Uma das prioridades do Senado Federal para 2020 é a votação do novo marco regulatório do saneamento básico, que facilita a privatização de companhias estatais responsáveis pela distribuição de água e esgoto no Brasil. O projeto de lei foi aprovado pela Câmara dos Deputados em 11 de dezembro e deve receber a avaliação dos senadores até março.
As novas regras modificam a Lei 11.445, fundada em 2007, durante o governo do ex-presidente Luiz Inácio Lula da Silva (PT). A legislação definiu competências para as execuções de políticas de saneamento e atribuiu ao governo federal, por meio do Ministério das Cidades, a responsabilidade pela elaboração do Plano Nacional do Saneamento Básico (Plansab).
Anos depois, o panorama do acesso ao saneamento continua alarmante. Dados do Instituto Brasileiro de Geografia e Estatística (IBGE), relacionados a 2018, indicam quase 24 milhões de casas sem escoamento de esgoto, entre os 71 milhões de domicílios que existem no Brasil. Para 12 milhões de residências, falta coleta de lixo e, em 10 milhões, não há distribuição de água.
Diante desse cenário, o governo do presidente Jair Bolsonaro e o Congresso Nacional querem deixar a solução do problema para as mãos do setor privado. Segundo o relator do projeto na Câmara, o deputado Geninho Zuliani (DEM-RJ), é preciso investir 600 bilhões de reais nos serviços de saneamento, e esse dinheiro “só pode vir das empresas privadas”.
Relator do Conselho de Direitos Humanos da Organização das Nações Unidas (ONU) para os Direitos à Água e ao Esgotamento Sanitário, o brasileiro Léo Heller é contrário ao novo marco regulatório. Segundo ele, uma das principais consequências da medida deve ser o aprofundamento da desigualdade no acesso ao saneamento, porque, em sua visão, o projeto não prevê a garantia do fornecimento de água e esgoto como direito humano e é omisso em relação à definição de tarifas.
Léo Heller é engenheiro civil, mestre em Saneamento, Meio Ambiente e Recursos Hídricos e doutor em Epidemiologia, com pós-doutorado na Universidade Oxford. Hoje, é pesquisador da Fundação Oswaldo Cruz (Fiocruz) em Minas Gerais e atua como relator da ONU desde 2014 e deve permanecer no posto até novembro de 2020. Nesta função, participa do monitoramento da garantia dos direitos humanos no mundo, produz relatórios e realiza visitas em diversos países, entre outras atividades.

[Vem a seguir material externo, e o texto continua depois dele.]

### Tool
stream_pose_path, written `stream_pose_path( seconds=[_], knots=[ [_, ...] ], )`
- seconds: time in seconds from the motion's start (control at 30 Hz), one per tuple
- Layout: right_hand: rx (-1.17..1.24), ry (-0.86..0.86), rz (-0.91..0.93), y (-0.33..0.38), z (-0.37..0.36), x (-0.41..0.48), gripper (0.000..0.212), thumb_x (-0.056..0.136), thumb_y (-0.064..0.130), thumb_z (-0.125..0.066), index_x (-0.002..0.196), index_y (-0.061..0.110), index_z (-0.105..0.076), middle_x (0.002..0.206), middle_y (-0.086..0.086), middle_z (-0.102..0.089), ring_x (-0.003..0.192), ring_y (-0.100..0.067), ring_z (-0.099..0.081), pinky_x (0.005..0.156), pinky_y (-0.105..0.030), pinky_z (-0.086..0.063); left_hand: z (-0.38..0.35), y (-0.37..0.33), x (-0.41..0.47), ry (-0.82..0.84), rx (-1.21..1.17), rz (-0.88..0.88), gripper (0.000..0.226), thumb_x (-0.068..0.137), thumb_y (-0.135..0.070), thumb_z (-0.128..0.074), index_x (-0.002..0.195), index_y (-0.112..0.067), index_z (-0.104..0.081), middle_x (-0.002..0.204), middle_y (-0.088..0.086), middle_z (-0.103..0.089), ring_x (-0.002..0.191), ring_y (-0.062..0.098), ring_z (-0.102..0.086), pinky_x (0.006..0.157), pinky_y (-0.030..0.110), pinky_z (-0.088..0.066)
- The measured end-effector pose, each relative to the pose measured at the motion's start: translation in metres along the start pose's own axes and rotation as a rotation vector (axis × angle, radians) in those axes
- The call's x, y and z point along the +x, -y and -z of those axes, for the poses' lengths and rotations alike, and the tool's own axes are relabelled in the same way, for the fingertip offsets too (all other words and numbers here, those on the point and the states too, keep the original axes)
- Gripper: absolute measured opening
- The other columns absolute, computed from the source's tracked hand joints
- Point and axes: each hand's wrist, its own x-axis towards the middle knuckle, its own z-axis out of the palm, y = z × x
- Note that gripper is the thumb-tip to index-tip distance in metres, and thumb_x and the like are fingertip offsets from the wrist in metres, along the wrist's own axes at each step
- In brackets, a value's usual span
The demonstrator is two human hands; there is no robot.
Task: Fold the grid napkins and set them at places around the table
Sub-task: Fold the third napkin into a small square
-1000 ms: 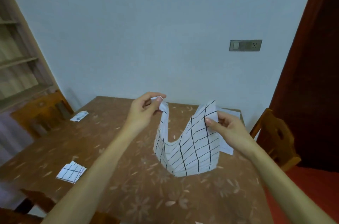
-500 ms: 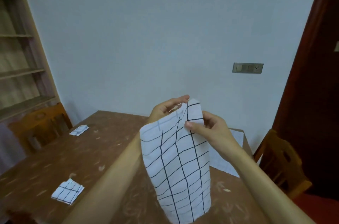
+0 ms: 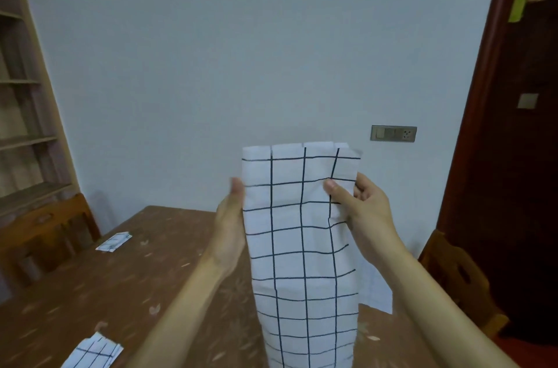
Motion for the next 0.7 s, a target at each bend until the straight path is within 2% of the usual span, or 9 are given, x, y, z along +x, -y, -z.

Em entrevista a CartaCapital, o pesquisador aponta que, diferente da opinião dos defensores do novo marco regulatório, a tendência mundial é de reestatização dos serviços. Ele estima que, nas últimas duas décadas, houve cerca de 310 casos de reestatização do fornecimento de água e esgoto em países como França, Alemanha, Argentina, Bolívia e Moçambique. Este movimento foi registrado pelo Instituto Transnacional (TNI).
Entre os principais problemas da privatização, de acordo com Heller, estão o aumento de tarifas, a falta de interesse das empresas em atender municípios longínquos e a transferência maciça de recursos públicos para as companhias.